* WHAT IS BEING ASKED
Your task is to extract every entry that follows word for word while excluding the pictures.

━━━━━ AVAILABLE DATA

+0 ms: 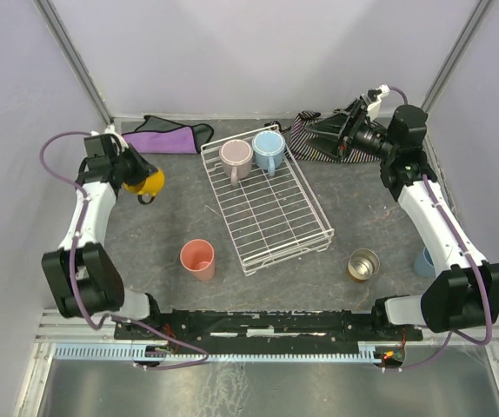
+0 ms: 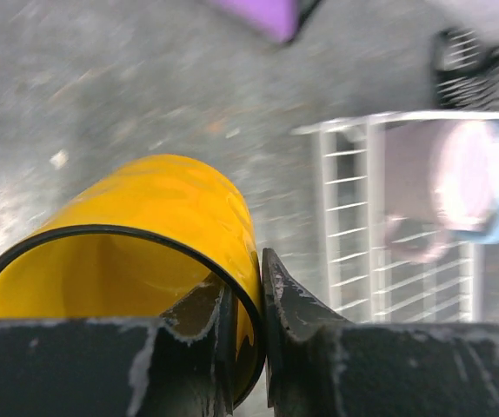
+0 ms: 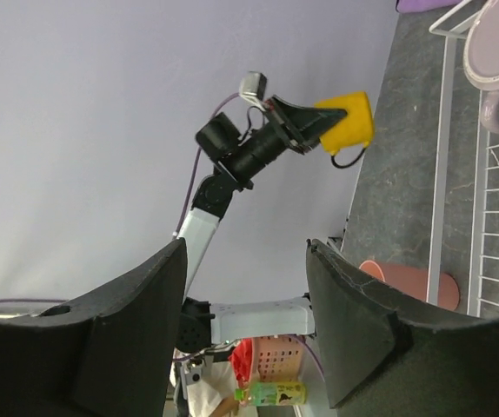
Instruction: Load the cups into the dish rack
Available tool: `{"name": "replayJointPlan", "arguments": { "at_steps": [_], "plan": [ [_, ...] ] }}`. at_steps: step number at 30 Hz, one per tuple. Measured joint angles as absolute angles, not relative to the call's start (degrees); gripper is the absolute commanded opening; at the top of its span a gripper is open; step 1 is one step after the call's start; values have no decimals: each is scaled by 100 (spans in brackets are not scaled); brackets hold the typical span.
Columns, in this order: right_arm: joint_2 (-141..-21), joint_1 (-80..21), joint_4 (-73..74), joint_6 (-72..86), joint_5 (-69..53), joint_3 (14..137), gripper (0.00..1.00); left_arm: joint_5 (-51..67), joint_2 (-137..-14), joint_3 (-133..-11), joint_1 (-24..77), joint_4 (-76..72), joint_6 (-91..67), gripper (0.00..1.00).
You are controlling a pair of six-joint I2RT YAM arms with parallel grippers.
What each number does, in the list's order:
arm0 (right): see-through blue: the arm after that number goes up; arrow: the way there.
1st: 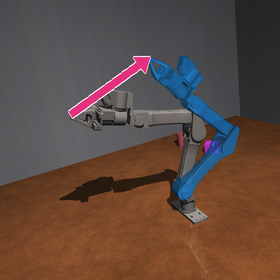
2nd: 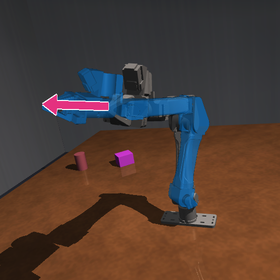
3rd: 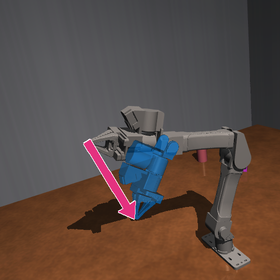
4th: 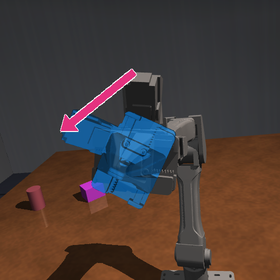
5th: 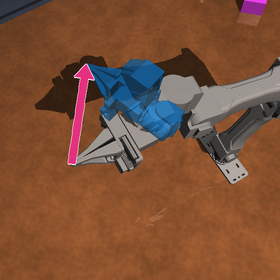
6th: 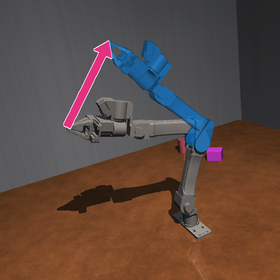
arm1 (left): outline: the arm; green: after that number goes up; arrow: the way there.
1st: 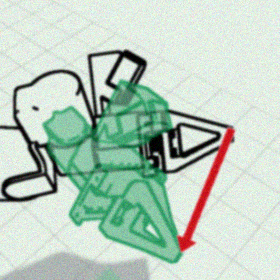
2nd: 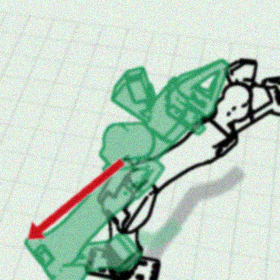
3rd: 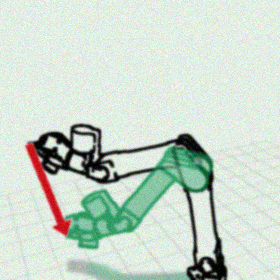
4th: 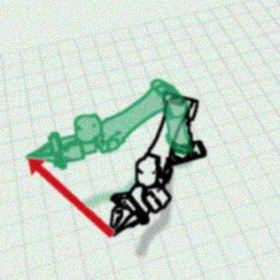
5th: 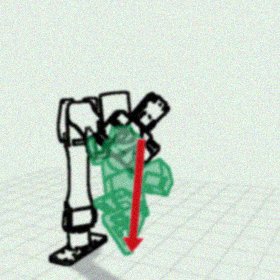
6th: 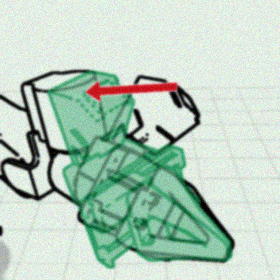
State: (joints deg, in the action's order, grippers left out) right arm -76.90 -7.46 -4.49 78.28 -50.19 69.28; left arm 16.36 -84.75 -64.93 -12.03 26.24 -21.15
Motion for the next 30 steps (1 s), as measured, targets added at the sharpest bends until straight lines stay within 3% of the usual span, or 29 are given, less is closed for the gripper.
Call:
{"name": "replayJointPlan", "arguments": {
  "at_steps": [13, 22, 30],
  "plan": [
    [-7948, -1562, -1223, 7898, -5282, 7236, 66, 3520, -7592, -6206, -1061, -526, -5162, 3],
    [-8364, -2447, -2812, 8138, -5509, 7317, 67, 3538, -7594, -6573, 54, -1933, -6956, 3],
    [-8595, -2821, -3179, 8226, -5441, 7015, 67, 2971, -7417, -6604, 829, -2512, -7325, 3]
  ]
}}
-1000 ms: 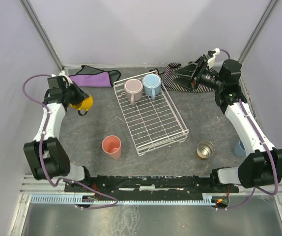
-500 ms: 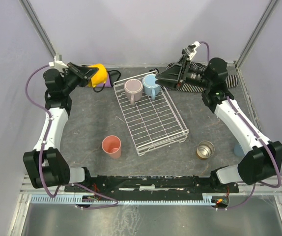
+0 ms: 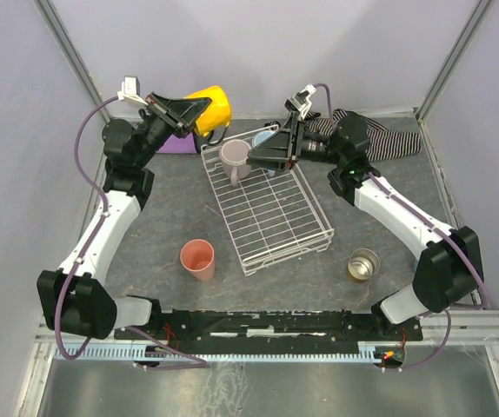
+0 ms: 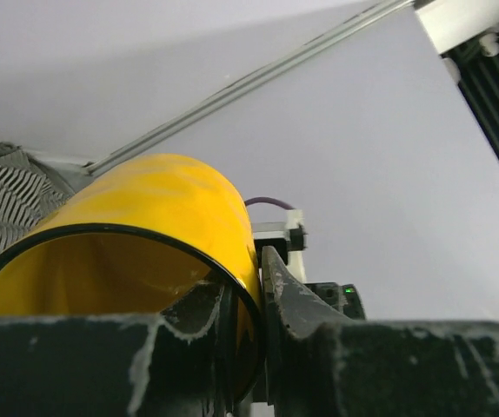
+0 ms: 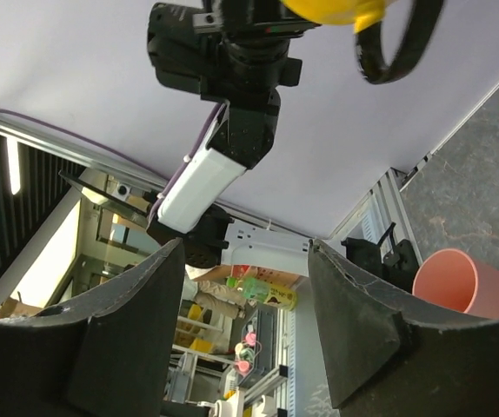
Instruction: Load the cups into the dish rack
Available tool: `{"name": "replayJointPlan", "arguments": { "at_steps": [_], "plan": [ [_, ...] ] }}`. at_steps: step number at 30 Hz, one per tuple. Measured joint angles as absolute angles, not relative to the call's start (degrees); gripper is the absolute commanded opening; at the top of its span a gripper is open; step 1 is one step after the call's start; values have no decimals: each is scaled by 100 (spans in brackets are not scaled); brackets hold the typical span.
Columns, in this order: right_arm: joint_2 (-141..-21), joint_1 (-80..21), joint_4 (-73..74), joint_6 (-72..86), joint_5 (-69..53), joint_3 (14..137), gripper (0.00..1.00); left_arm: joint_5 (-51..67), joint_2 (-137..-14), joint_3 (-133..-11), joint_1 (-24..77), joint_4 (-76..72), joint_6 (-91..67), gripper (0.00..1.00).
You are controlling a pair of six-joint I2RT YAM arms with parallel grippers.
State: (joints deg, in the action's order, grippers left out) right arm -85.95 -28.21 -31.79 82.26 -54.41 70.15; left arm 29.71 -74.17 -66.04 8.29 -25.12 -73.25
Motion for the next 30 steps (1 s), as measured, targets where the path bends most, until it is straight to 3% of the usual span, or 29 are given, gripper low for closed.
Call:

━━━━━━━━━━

* SOLUTION FOR THIS TASK
+0 ms: 
+0 ms: 
+0 ms: 
Instruction: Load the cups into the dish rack
Available tool: `{"name": "replayJointPlan", "arguments": { "at_steps": [_], "plan": [ [_, ...] ] }}`. at_steps: step number at 30 Hz, one per tuple. Measured joint angles as absolute angles, not relative to the call's start (degrees); gripper is the absolute commanded opening; at the top of its span a gripper is open; step 1 is one step after the call's start; values have no decimals: each is scaled by 100 (spans in brackets are not scaled); brackets hold the typical span.
Columns, in this order: right_arm: joint_2 (-141..-21), joint_1 (-80..21), joint_4 (-73..74), joint_6 (-72..86), joint_5 (-69..53), joint_3 (14..137), gripper (0.00..1.00); left_arm: joint_5 (-51..67), joint_2 (-137..-14), joint_3 (-133..-11), joint_1 (-24..77), joint_4 (-76..72), joint_6 (-91..67), gripper (0.00..1.00).
You are controlling a pair of six-joint I2RT YAM arms with parallel grippers.
What each number does, in the list's order:
arm0 (right): see-through blue: the arm after that number goes up; arrow: the way there.
1st: 
2nd: 
3rd: 
4th: 
5th: 
6th: 
arm1 (left): outline: the arm; green: after that number goes up; arrow: the way there.
1st: 
2nd: 
3rd: 
4th: 
5th: 
6th: 
State: (joints deg, in the action's order, grippers left out) right arm -76.90 -7.46 -4.49 78.28 -50.19 69.28; left arm 16.36 -84.75 -64.93 -12.03 26.24 -21.15
Motion for the next 30 steps (1 s), as measured, targets added at the sharpest bends until straight lines stay within 3% of the usual span, or 29 are given, less is closed for the gripper.
Call:
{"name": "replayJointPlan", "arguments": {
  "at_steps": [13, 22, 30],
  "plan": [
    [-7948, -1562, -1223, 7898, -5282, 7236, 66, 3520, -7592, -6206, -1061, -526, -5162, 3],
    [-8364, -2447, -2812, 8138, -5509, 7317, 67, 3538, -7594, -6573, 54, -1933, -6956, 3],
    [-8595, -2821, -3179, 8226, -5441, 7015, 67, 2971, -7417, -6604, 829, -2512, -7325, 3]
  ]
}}
-1000 ms: 
-500 ms: 
+0 ms: 
+0 ms: 
+0 ms: 
Instruction: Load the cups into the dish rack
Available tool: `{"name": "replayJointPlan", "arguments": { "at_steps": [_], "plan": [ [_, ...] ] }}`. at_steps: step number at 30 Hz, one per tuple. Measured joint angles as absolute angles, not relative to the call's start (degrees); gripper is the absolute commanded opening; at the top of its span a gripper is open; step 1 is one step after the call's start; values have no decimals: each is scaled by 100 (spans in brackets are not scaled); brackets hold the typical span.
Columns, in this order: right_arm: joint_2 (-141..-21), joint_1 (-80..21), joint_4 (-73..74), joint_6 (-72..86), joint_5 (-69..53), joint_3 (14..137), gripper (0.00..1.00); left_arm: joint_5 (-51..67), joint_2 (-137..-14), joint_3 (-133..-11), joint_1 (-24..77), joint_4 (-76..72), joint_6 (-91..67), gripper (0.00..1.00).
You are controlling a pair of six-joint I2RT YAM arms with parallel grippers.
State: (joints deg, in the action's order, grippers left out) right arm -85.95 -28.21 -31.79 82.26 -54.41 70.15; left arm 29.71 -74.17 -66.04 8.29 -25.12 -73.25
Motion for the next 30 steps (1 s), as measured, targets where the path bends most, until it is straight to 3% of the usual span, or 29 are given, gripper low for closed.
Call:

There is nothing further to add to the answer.